Celtic have won their last 34 domestic cup-ties and are looking to tie-up an unprecedented quadruple treble. Throw in the fact Aberdeen haven’t beaten them at Hampden since the League Cup semi-final in September 1992, and you can see what an historic achievement it will be if McInnes and his team pull it off.
They have certainly been getting closer to the champions; the recent run of results in Glasgow have consisted mainly of much narrower defeats, but also a draw and the win at the end of the 2017/18 season, and, given the fragile nature of Neil Lennon’s side right now, this has to be seen as a genuine opportunity to end Celtic’s domestic dominance.
It would also further puncture their confidence, have a damaging effect on their campaign going forwards and increase the pressure on Lennon and the Celtic board.
Since Brendan Rodgers took over at Parkhead, the team has responded to every challenge and seen off any threat to their rule. That continued following his sudden departure and his predecessor has enjoyed similar success.
It would be foolish to believe they are no longer capable of such a response, and may indeed use the criticism and speculation in a positive way. If they do, Celtic will probably prevail tomorrow, but does this group of players still have that mentality? Can they still rise to the occasion and maintain their winning run?
Given their recent run, it is an entirely reasonable question to ask, and the Dons certainly caused them significant problems in last weekend’s 3-3 thriller.
There has been plenty talk all week about which players Derek will choose, and there are many permutations. Much will depend on how he decides to approach the game. I would expect a fairly conservative start, the emphasis initially being on keeping Celtic quiet as Aberdeen feel their way into the match, but given their opponent’s present circumstances, there is a clear argument for beginning on the front foot and going for the jugular.

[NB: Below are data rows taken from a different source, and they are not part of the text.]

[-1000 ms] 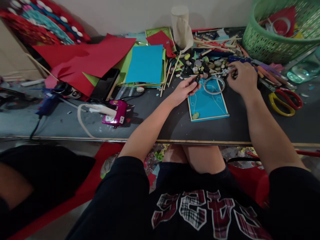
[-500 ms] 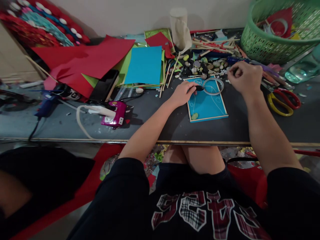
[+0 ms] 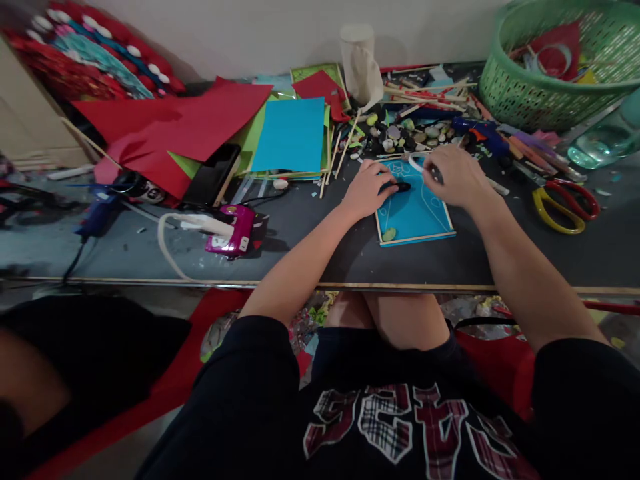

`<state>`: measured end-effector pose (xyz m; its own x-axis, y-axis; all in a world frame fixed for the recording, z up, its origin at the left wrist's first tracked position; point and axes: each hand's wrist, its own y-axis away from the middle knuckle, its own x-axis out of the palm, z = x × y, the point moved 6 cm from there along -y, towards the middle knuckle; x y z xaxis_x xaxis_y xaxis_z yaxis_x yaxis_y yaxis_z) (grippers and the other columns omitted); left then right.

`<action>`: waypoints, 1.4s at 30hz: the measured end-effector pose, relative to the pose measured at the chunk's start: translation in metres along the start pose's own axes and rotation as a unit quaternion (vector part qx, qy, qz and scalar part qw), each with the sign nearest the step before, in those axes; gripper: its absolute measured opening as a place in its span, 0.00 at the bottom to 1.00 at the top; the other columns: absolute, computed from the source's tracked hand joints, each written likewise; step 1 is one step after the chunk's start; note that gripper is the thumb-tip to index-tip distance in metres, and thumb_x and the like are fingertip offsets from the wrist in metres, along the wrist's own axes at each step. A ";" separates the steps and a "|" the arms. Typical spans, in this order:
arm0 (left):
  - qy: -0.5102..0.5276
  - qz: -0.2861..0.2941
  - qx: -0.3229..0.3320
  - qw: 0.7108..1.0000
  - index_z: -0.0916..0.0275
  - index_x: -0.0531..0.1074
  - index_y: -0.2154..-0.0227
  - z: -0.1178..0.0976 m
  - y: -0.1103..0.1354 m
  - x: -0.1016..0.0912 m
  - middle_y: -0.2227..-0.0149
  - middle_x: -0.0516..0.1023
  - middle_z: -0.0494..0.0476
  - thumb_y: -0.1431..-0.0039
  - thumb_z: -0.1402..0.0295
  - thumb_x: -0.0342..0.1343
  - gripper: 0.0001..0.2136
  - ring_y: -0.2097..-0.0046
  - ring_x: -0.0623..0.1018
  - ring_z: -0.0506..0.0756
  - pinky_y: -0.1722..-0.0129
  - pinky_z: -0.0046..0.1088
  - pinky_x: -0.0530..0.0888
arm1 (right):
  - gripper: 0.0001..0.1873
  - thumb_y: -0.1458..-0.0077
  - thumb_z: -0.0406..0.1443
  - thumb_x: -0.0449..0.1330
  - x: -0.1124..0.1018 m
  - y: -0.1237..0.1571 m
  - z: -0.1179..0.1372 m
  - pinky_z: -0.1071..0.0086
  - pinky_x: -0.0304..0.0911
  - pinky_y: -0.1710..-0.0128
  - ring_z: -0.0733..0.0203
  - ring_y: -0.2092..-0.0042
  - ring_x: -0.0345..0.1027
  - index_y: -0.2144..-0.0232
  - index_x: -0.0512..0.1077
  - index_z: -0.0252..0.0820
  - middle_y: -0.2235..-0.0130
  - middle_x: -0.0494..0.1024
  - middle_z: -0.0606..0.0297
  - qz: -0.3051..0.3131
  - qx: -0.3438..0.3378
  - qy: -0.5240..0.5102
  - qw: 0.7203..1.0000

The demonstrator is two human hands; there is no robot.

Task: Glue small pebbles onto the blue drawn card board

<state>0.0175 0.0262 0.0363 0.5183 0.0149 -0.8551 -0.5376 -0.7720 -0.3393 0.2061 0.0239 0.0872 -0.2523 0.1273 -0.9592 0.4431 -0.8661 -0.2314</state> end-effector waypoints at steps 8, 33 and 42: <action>-0.010 -0.048 0.013 0.999 0.61 0.80 0.45 0.003 -0.004 0.004 0.47 0.83 0.66 0.21 0.57 0.41 0.23 0.42 0.78 0.65 0.39 0.49 0.75 | 0.19 0.30 0.53 0.55 0.022 0.000 -0.007 0.57 0.72 0.59 0.54 0.66 0.75 0.53 0.74 0.48 0.68 0.81 0.61 -0.050 -0.019 -0.284 0.957; 0.078 -0.179 0.070 0.978 0.49 0.59 0.26 -0.007 0.006 -0.005 0.37 0.79 0.63 0.22 0.46 0.37 0.29 0.37 0.79 0.61 0.39 0.41 0.78 | 0.28 0.28 0.59 0.48 0.010 0.004 0.022 0.50 0.67 0.46 0.54 0.68 0.72 0.65 0.73 0.48 0.71 0.77 0.63 -0.117 -0.081 -0.246 0.959; 0.092 -0.177 0.042 0.979 0.54 0.70 0.38 -0.010 0.005 -0.010 0.43 0.80 0.64 0.23 0.45 0.41 0.25 0.42 0.81 0.59 0.49 0.36 0.82 | 0.30 0.27 0.58 0.44 0.022 0.003 0.030 0.59 0.68 0.61 0.52 0.66 0.74 0.55 0.75 0.43 0.65 0.80 0.57 -0.071 -0.066 -0.229 0.968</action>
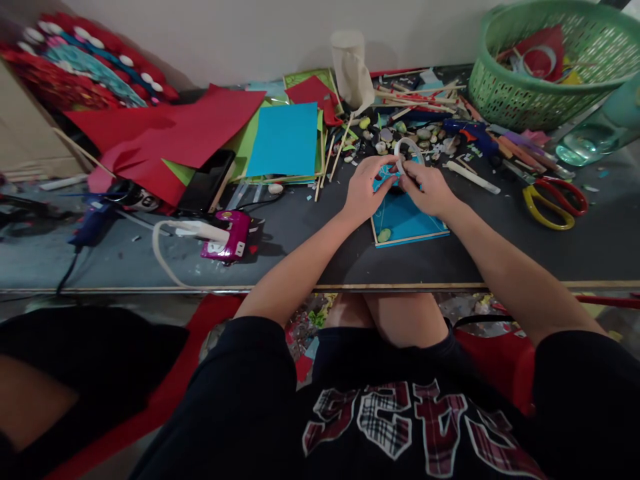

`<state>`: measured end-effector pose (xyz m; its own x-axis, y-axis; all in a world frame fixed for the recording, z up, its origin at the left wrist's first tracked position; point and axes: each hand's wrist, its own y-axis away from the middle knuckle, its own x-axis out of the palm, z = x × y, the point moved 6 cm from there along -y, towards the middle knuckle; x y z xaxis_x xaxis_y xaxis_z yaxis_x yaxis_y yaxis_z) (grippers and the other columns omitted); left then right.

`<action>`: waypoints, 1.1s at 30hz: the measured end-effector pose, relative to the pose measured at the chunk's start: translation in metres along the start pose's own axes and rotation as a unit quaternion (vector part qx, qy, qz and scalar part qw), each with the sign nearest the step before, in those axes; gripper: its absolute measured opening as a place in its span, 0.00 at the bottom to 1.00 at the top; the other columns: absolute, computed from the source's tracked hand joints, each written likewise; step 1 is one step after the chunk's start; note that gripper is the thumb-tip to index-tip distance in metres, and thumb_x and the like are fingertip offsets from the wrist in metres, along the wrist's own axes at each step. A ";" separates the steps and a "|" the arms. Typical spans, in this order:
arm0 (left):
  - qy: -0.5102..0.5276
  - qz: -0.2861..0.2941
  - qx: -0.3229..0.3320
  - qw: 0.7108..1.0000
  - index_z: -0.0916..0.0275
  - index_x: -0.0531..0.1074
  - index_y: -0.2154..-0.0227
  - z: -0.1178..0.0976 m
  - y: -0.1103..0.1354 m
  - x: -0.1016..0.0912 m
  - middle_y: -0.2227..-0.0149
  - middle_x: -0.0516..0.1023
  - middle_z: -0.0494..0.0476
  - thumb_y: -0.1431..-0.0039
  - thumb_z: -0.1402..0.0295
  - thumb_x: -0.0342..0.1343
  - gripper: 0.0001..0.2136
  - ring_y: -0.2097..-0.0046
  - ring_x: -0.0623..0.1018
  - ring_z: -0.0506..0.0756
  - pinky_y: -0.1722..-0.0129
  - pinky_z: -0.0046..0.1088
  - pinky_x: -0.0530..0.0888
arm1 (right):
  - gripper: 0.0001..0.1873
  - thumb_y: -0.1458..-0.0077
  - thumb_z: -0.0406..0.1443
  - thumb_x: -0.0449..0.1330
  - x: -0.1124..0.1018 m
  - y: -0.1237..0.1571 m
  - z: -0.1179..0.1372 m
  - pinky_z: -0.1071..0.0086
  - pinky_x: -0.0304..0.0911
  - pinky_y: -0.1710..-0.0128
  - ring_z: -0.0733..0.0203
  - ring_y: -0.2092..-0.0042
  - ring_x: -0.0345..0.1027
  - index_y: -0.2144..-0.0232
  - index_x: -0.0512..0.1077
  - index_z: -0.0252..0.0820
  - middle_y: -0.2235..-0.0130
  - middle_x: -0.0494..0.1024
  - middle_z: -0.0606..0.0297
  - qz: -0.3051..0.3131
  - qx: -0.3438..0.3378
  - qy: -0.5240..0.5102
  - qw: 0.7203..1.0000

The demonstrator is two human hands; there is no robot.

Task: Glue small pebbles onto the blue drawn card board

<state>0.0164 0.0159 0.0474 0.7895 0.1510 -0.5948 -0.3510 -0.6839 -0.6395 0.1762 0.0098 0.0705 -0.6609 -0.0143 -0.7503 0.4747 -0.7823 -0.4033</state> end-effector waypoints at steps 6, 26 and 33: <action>-0.001 -0.005 0.000 1.000 0.55 0.75 0.51 -0.001 -0.002 0.001 0.49 0.76 0.66 0.26 0.40 0.40 0.27 0.51 0.82 0.59 0.54 0.39 0.83 | 0.27 0.28 0.59 0.46 -0.003 -0.001 -0.011 0.62 0.62 0.64 0.55 0.69 0.66 0.64 0.72 0.48 0.71 0.72 0.63 -0.043 0.040 0.002 0.998; -0.102 -0.012 0.026 0.994 0.56 0.76 0.54 -0.009 0.002 -0.004 0.48 0.78 0.63 0.22 0.55 0.43 0.18 0.44 0.80 0.62 0.39 0.47 0.76 | 0.11 0.43 0.36 0.53 -0.001 -0.004 0.011 0.63 0.48 0.67 0.59 0.73 0.56 0.77 0.60 0.46 0.78 0.62 0.66 -0.030 0.052 0.057 0.997; -0.089 0.040 0.095 0.991 0.59 0.71 0.55 -0.018 0.002 0.010 0.45 0.77 0.68 0.22 0.64 0.39 0.15 0.40 0.77 0.63 0.41 0.45 0.76 | 0.16 0.53 0.36 0.59 -0.004 -0.003 0.008 0.63 0.46 0.68 0.62 0.74 0.48 0.84 0.54 0.44 0.81 0.55 0.67 -0.031 0.052 0.106 0.993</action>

Scott Wright is certainly deserving of a start given his excellent contribution from the bench last Sunday, and the manager has to weigh-up if Sam Cosgrove is ready to begin the game. On balance it would seem more likely that last season’s top scorer will be kept in reserve as he returns to full fitness.
The defence will remain largely unaltered, the only question mark over the right-wing back slot. A variety of players could fill it, but I hope Derek resists the temptation to use Ross McCrorie there, instead pairing him up with Lewis Ferguson in what has become the best central midfield partnership in the Premiership.

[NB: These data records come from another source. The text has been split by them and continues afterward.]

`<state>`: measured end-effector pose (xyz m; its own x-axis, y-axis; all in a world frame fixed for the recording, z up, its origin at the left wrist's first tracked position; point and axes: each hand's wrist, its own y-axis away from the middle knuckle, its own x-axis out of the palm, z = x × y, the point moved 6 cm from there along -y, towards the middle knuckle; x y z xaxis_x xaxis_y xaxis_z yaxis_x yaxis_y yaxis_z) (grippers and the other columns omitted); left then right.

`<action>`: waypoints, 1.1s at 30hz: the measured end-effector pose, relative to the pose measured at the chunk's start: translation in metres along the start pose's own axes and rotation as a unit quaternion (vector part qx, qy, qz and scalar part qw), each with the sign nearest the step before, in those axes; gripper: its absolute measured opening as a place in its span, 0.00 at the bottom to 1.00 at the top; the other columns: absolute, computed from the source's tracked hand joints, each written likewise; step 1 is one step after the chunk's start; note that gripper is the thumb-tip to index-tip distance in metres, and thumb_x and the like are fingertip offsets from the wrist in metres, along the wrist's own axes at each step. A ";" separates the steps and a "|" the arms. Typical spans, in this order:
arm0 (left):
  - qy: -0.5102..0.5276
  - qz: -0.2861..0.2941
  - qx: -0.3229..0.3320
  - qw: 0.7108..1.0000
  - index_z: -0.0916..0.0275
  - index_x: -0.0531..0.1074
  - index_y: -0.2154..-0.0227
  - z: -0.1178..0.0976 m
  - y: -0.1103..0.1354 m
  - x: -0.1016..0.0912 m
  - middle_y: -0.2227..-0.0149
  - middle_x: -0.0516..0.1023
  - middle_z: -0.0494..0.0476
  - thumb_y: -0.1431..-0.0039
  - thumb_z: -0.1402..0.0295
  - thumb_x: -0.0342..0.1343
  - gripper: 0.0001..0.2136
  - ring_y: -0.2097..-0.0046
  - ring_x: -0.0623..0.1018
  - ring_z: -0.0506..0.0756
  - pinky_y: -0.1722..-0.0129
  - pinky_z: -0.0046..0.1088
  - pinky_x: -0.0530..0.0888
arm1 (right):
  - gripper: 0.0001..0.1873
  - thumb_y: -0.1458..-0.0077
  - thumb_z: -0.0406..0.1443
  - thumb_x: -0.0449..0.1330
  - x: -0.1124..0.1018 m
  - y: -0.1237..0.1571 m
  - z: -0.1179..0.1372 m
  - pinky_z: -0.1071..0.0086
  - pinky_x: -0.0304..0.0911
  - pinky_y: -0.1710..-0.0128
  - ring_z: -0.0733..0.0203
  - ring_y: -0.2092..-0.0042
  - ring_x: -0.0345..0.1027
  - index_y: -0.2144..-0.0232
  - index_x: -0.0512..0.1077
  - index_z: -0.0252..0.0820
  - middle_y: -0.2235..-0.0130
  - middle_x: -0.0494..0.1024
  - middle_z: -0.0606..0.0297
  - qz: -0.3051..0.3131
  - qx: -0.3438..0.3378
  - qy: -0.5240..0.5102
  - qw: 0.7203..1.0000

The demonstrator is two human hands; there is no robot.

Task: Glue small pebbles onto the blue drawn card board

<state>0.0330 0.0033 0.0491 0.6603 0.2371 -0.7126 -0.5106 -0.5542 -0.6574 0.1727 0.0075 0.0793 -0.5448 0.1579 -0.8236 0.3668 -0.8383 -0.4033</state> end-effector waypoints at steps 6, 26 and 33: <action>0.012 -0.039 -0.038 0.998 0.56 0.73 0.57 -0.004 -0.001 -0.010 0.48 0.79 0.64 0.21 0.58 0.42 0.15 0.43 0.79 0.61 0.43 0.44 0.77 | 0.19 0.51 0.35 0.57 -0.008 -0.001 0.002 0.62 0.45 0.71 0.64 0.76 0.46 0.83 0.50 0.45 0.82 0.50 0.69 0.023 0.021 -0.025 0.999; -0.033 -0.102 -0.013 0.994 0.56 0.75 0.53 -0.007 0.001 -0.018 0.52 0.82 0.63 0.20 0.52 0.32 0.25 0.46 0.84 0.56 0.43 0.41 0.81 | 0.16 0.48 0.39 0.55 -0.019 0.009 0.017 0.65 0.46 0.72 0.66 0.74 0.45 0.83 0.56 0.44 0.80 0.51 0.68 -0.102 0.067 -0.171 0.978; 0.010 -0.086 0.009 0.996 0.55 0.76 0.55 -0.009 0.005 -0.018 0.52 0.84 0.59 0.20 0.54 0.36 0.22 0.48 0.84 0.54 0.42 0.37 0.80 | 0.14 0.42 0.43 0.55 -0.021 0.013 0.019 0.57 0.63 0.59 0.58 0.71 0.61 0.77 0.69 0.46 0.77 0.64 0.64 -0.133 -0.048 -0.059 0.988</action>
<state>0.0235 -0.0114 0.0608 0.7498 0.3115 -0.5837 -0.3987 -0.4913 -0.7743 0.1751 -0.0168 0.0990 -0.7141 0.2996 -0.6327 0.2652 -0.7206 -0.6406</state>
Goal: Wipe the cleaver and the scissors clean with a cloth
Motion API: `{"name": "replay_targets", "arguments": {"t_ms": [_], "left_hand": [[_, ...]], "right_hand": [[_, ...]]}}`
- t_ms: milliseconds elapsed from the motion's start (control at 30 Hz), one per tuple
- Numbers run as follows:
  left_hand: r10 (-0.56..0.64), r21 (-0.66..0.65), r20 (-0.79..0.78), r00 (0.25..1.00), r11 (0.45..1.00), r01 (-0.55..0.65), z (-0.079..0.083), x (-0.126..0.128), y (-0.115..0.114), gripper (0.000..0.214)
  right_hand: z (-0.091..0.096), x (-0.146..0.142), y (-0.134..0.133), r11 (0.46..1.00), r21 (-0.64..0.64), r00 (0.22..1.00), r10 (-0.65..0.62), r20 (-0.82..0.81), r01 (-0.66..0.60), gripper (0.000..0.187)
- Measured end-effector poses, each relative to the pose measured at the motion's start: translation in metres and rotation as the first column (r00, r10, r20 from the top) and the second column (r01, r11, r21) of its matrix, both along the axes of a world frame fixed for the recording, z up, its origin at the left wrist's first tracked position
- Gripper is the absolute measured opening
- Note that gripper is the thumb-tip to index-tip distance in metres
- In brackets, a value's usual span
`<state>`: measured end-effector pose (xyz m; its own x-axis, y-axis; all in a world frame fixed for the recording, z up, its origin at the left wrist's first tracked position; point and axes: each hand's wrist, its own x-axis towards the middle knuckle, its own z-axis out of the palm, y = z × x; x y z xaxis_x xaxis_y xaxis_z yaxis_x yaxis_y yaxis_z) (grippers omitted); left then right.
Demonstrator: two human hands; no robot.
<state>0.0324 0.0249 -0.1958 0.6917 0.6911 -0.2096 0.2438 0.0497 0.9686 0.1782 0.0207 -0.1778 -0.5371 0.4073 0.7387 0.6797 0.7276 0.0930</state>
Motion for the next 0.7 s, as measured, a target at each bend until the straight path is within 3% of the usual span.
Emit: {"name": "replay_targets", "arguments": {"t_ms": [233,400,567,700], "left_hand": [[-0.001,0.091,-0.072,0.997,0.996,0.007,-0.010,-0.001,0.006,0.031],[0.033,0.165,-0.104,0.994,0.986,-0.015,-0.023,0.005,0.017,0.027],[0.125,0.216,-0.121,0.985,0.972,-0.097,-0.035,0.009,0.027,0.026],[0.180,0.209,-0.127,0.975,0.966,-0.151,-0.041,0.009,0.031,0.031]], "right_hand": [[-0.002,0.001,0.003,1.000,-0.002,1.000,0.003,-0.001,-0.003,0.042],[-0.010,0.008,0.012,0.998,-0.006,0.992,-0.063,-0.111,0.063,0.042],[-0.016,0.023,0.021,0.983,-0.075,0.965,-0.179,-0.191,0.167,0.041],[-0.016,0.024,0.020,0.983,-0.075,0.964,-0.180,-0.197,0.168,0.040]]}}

It will be a somewhat surreal experience playing out such a massive game in an empty national stadium, but if the Dons repeat last week’s showing, they have a real chance of booking a return there just before Christmas.
Will Hearts be able to channel grievance into Scottish Cup win?
The other semi-final is a tight one to call.
As the Premiership side, Hibernian have to be seen as favourites and have the advantage of much more competitive action under their belts than their city rivals.
But Hearts have enjoyed a winning start to the season, have doled out some big Scottish Cup defeats to the men from Leith, and will feel they have every chance of upsetting the odds.
I have seen some terrible Edinburgh derbies, but also some nail-biters, and I have the sense that this evening’s encounter might just fall into the latter category.
Hearts still harbour resentment over how they feel they were mistreated at the end of last season; if they can channel that properly they might just prevail, but I wouldn’t be at all surprised if that one goes all the way to a penalty shoot-out.
However the games go, it promises to be a thrilling weekend at Hampden, one which justifies the Scottish FA’s determination to finish the competition off.